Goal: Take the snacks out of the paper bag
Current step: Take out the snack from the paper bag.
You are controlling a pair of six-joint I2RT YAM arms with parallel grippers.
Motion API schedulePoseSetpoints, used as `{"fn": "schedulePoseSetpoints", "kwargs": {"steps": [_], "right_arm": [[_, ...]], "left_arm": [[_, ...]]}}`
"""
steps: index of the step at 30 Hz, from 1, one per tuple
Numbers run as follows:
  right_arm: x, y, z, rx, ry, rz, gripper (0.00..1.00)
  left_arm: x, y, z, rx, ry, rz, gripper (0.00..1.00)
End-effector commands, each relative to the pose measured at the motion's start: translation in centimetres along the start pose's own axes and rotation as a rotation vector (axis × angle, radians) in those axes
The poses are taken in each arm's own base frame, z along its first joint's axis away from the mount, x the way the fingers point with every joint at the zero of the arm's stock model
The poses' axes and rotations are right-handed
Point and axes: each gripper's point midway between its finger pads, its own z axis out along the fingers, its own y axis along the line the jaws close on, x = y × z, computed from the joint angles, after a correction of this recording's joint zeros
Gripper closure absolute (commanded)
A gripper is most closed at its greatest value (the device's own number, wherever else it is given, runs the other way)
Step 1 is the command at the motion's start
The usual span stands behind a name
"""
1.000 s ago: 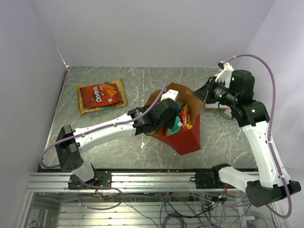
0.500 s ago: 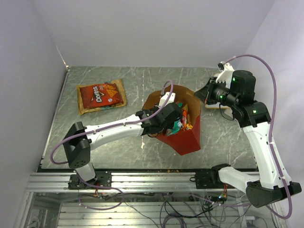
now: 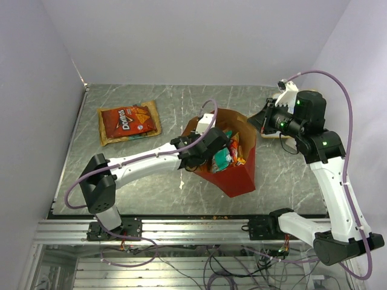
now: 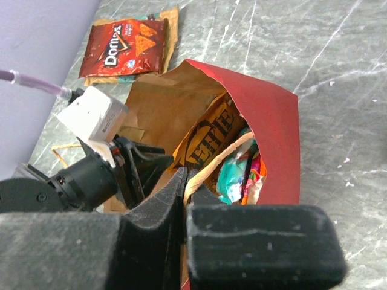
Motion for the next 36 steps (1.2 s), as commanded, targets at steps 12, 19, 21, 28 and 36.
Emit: {"fn": "schedulePoseSetpoints", "kwargs": {"steps": [12, 19, 21, 28, 36], "right_arm": [[-0.3, 0.6, -1.2, -0.016, -0.033, -0.032, 1.00], [-0.2, 0.6, -1.2, -0.014, -0.035, -0.034, 1.00], [-0.3, 0.6, -1.3, -0.012, -0.037, -0.037, 1.00], [-0.5, 0.3, -1.4, 0.007, -0.046, -0.046, 1.00], [-0.6, 0.0, -1.6, 0.025, -0.052, -0.045, 1.00]], "left_arm": [[3.3, 0.6, 5.4, -0.072, 0.085, 0.101, 0.50], [4.1, -0.2, 6.3, -0.037, 0.119, 0.128, 0.72], [2.8, -0.8, 5.5, -0.007, 0.104, 0.114, 0.79], [-2.9, -3.6, 0.6, 0.206, 0.008, 0.057, 0.93], [-8.4, -4.4, -5.8, 0.372, -0.095, -0.002, 0.93]]}}
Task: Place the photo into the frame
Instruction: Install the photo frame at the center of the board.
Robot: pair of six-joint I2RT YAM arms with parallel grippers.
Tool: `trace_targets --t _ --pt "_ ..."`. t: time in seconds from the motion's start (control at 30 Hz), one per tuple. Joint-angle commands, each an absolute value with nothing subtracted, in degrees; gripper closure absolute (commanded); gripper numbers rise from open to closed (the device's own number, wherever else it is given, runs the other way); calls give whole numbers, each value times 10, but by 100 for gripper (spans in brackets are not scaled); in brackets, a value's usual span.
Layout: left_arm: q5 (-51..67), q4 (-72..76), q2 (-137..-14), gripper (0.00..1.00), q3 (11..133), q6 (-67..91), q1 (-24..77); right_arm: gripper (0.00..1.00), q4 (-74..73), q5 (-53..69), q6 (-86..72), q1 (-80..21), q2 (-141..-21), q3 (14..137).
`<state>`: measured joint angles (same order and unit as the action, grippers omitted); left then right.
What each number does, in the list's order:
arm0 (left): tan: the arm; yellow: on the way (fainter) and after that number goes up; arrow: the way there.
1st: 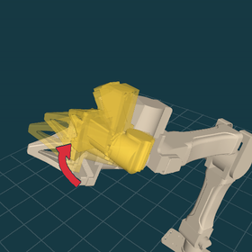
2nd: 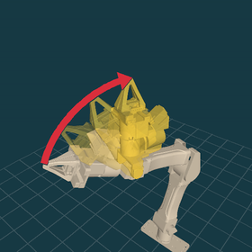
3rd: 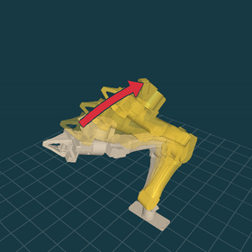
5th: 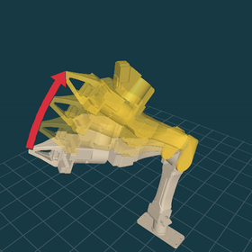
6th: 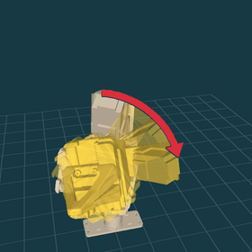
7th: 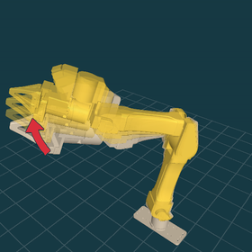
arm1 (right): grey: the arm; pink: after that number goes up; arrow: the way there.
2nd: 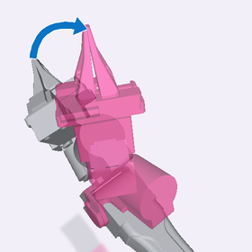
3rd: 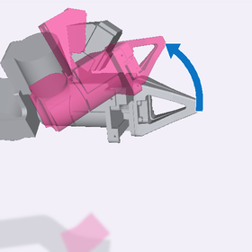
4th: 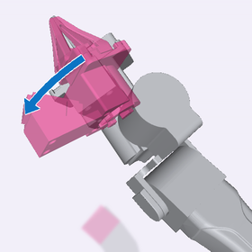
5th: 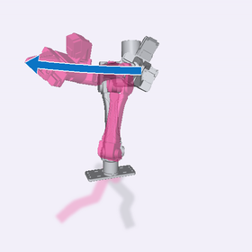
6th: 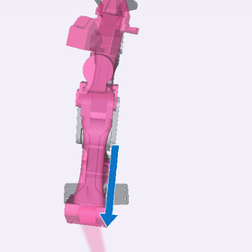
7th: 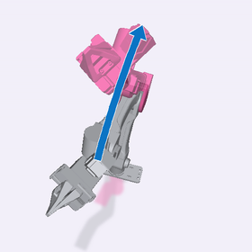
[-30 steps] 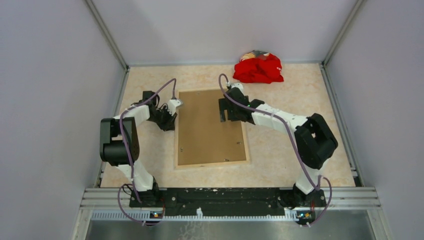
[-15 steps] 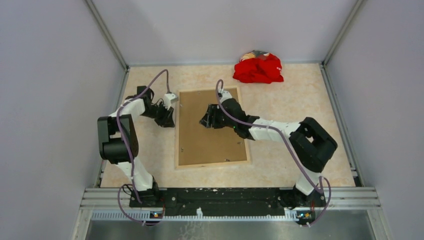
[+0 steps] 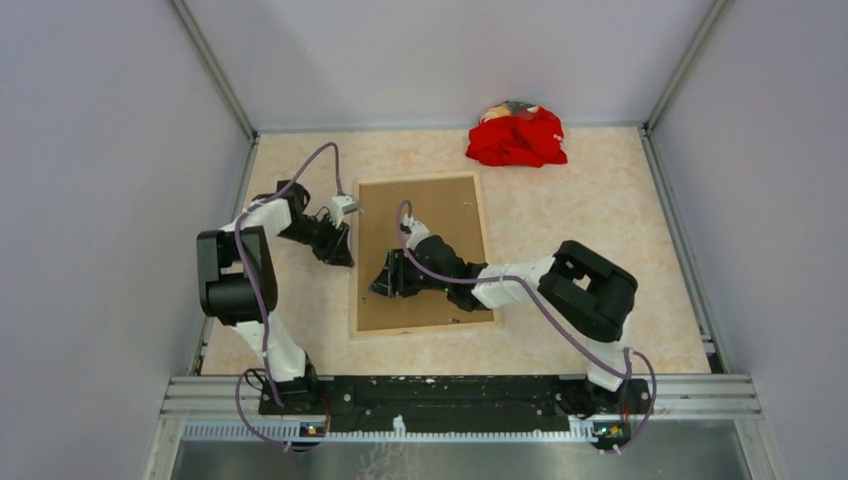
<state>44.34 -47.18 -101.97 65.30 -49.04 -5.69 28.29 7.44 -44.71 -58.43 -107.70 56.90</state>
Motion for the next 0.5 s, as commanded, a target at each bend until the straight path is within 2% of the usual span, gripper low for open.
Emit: trace_targets --t 0.0,0.47 --pt "458 -466 -1031 72 646 -498 -57 52 326 83 -460 -600 -1098 574" --pt "435 -442 -1038 77 634 -481 -57 56 306 120 -461 -619 -1157 616"
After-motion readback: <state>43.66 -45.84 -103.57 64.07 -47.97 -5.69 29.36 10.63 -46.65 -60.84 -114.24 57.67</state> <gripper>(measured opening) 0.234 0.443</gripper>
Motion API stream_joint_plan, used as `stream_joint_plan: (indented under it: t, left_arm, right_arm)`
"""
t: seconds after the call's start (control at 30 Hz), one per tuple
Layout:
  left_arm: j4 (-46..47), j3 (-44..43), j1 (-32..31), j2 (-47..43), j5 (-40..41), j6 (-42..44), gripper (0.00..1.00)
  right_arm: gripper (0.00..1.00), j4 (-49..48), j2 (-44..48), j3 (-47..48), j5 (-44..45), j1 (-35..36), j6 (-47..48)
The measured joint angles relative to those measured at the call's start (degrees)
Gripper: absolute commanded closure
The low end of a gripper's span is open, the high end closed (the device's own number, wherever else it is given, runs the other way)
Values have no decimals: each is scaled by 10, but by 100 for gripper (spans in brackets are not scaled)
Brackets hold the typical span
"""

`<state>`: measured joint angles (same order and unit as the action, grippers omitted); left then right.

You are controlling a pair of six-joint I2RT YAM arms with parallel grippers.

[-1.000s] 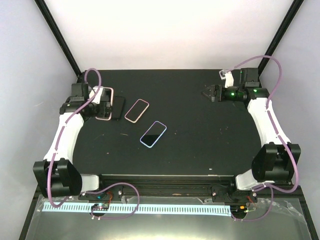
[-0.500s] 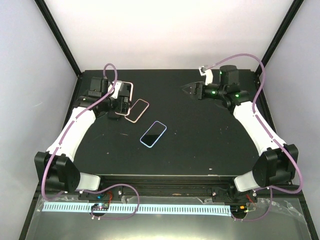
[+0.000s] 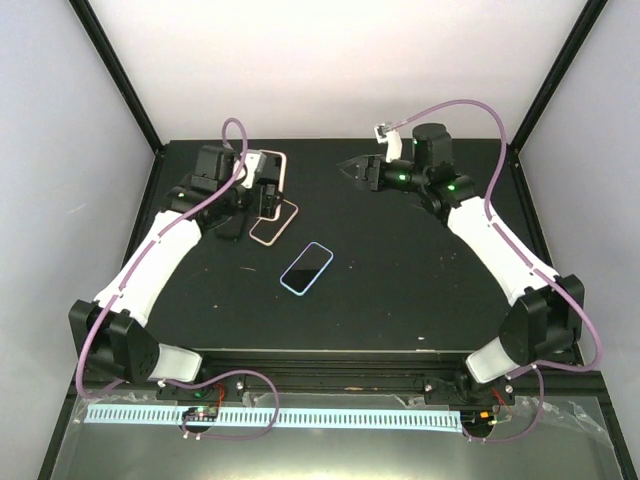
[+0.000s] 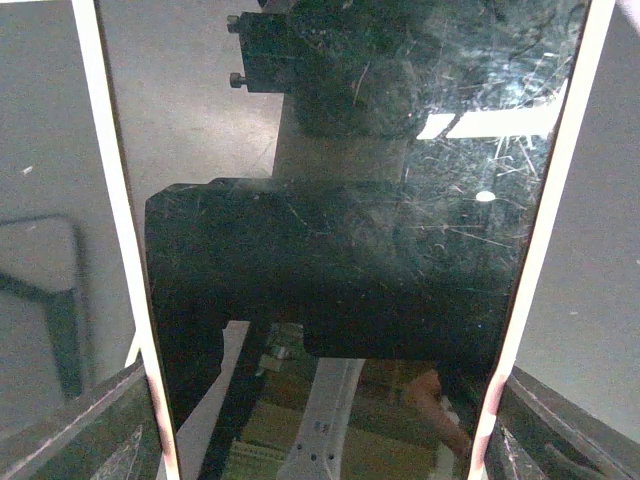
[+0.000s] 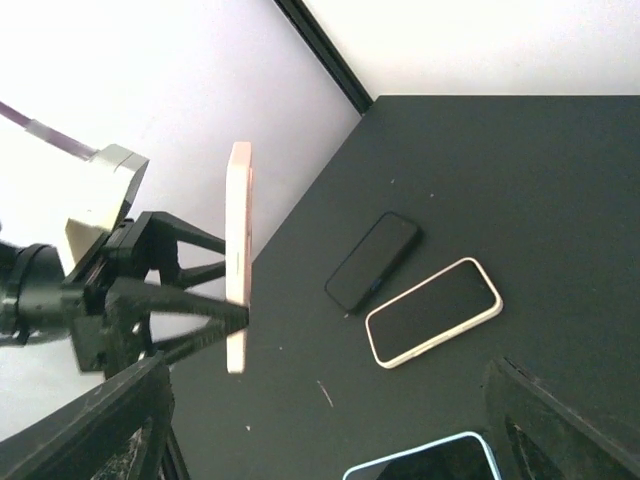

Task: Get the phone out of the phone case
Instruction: Pick up the phone at the center of the board.

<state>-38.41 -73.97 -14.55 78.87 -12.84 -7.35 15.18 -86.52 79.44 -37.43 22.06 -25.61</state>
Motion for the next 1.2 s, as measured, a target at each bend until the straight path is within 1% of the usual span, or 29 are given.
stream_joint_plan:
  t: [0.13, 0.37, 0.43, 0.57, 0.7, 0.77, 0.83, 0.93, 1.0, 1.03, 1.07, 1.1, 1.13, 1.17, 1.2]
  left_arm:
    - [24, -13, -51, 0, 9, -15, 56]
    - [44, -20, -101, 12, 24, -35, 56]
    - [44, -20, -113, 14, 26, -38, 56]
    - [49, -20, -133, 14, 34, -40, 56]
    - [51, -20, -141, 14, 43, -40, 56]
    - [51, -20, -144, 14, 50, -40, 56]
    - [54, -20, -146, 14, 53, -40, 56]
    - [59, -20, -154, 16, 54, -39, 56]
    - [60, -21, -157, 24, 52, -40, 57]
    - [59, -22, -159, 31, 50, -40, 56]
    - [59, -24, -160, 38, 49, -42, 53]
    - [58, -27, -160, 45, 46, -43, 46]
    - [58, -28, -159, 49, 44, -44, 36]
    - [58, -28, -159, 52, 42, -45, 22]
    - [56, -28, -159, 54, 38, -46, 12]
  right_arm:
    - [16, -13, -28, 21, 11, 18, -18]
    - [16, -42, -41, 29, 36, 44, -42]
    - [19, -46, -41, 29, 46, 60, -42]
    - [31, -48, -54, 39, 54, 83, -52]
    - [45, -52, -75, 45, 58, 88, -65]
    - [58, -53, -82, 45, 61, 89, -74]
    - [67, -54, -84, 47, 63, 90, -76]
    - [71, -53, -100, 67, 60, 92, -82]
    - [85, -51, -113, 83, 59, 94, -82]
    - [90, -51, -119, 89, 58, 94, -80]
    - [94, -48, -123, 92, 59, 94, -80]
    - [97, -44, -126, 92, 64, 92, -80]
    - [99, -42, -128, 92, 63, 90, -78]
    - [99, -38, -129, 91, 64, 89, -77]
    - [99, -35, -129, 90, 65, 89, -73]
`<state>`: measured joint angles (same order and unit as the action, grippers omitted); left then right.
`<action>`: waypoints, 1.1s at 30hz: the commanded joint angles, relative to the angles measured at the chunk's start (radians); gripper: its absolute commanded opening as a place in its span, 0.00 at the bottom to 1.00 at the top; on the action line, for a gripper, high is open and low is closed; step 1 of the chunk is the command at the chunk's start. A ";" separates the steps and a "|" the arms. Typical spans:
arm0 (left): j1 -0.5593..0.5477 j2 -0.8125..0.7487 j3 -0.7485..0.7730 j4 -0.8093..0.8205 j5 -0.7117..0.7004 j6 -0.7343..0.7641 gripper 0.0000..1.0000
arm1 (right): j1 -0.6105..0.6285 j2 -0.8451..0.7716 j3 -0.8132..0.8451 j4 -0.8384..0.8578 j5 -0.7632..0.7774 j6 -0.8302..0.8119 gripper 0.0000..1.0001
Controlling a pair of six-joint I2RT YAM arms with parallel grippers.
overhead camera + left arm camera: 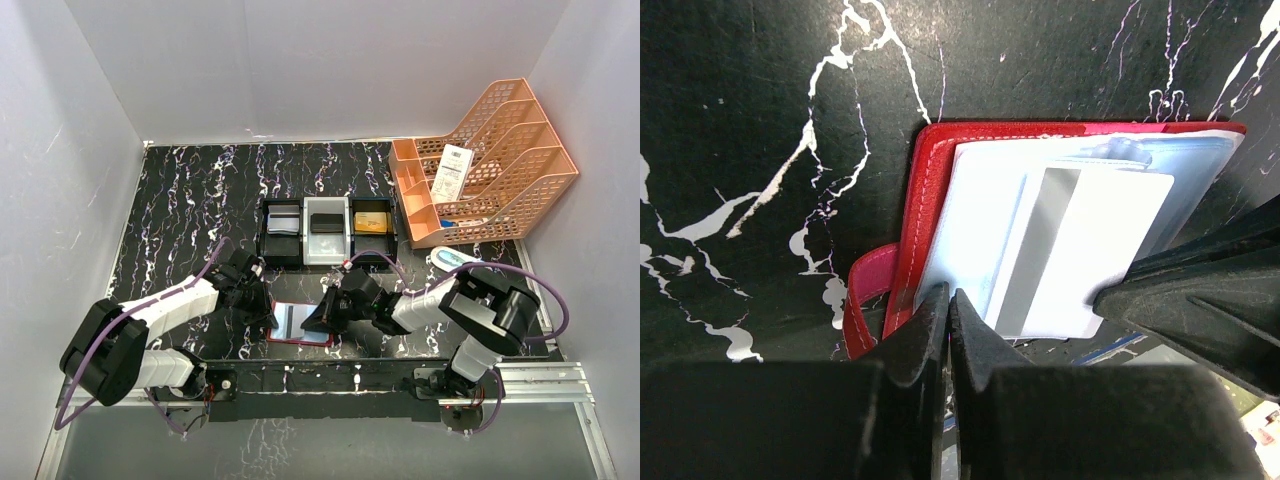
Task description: Take the credit cards out of the card holder
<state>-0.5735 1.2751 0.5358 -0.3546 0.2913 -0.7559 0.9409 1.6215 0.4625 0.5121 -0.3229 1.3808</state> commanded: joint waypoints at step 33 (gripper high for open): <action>-0.006 -0.038 0.004 -0.045 -0.038 0.023 0.01 | -0.077 -0.058 0.004 -0.083 -0.127 -0.084 0.05</action>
<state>-0.5781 1.2655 0.5358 -0.3565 0.2806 -0.7513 0.8677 1.5497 0.4465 0.4126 -0.4297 1.3075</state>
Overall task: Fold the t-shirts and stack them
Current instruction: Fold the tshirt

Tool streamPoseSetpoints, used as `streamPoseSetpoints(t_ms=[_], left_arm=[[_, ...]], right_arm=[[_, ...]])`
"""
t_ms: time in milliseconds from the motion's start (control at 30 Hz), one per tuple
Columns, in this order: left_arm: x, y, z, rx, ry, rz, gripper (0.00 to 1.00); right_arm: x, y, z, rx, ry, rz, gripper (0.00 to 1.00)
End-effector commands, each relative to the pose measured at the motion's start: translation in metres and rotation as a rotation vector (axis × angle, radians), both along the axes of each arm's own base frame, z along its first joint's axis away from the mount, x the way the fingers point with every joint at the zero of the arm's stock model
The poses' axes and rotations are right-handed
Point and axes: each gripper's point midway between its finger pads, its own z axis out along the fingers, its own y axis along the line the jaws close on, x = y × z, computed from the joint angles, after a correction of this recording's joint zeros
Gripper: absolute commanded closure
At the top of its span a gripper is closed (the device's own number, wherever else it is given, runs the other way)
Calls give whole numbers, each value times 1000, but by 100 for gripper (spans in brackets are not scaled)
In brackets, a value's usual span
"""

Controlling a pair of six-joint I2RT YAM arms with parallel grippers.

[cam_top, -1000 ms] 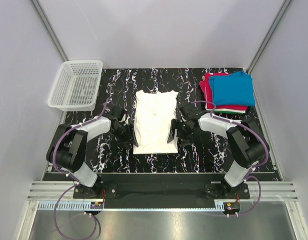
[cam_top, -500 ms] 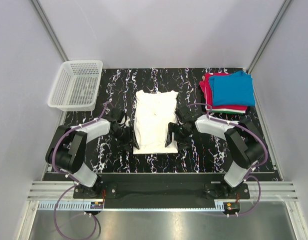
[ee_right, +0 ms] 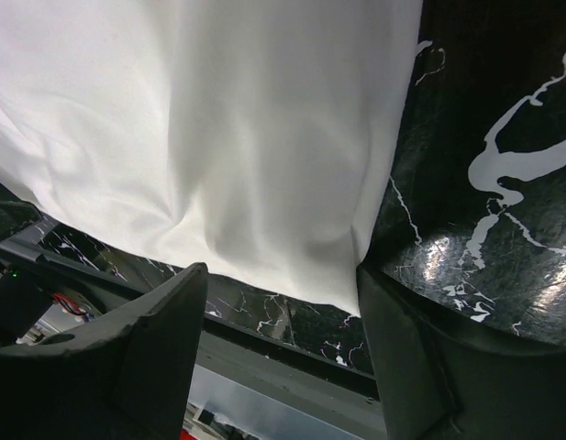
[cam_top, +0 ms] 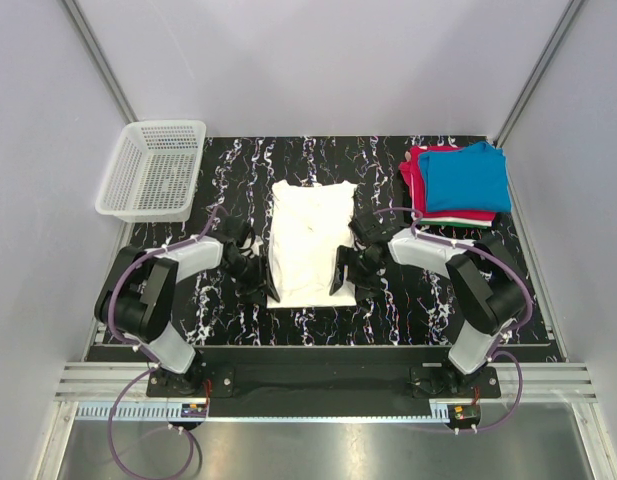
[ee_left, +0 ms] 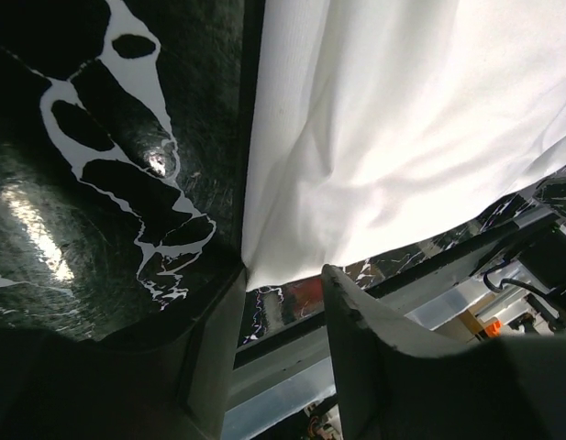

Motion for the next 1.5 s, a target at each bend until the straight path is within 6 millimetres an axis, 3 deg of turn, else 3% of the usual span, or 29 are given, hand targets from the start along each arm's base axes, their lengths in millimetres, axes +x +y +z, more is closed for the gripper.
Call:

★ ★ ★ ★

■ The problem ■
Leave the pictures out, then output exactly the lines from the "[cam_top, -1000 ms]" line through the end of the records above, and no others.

■ Your response ■
[cam_top, -1000 ms] 
[cam_top, -500 ms] 
[ee_right, +0 ms] 
[cam_top, +0 ms] 
[ee_left, +0 ms] 

Motion for the next 1.5 s, a target at each bend until the straight path is within 6 millimetres an axis, 3 deg of turn, else 3% of the usual span, or 29 are given, hand targets from the start along each arm's base axes, their lengths in millimetres, axes +x +y +z, more is closed for the gripper.
Call:

Nothing further is required for this exercise.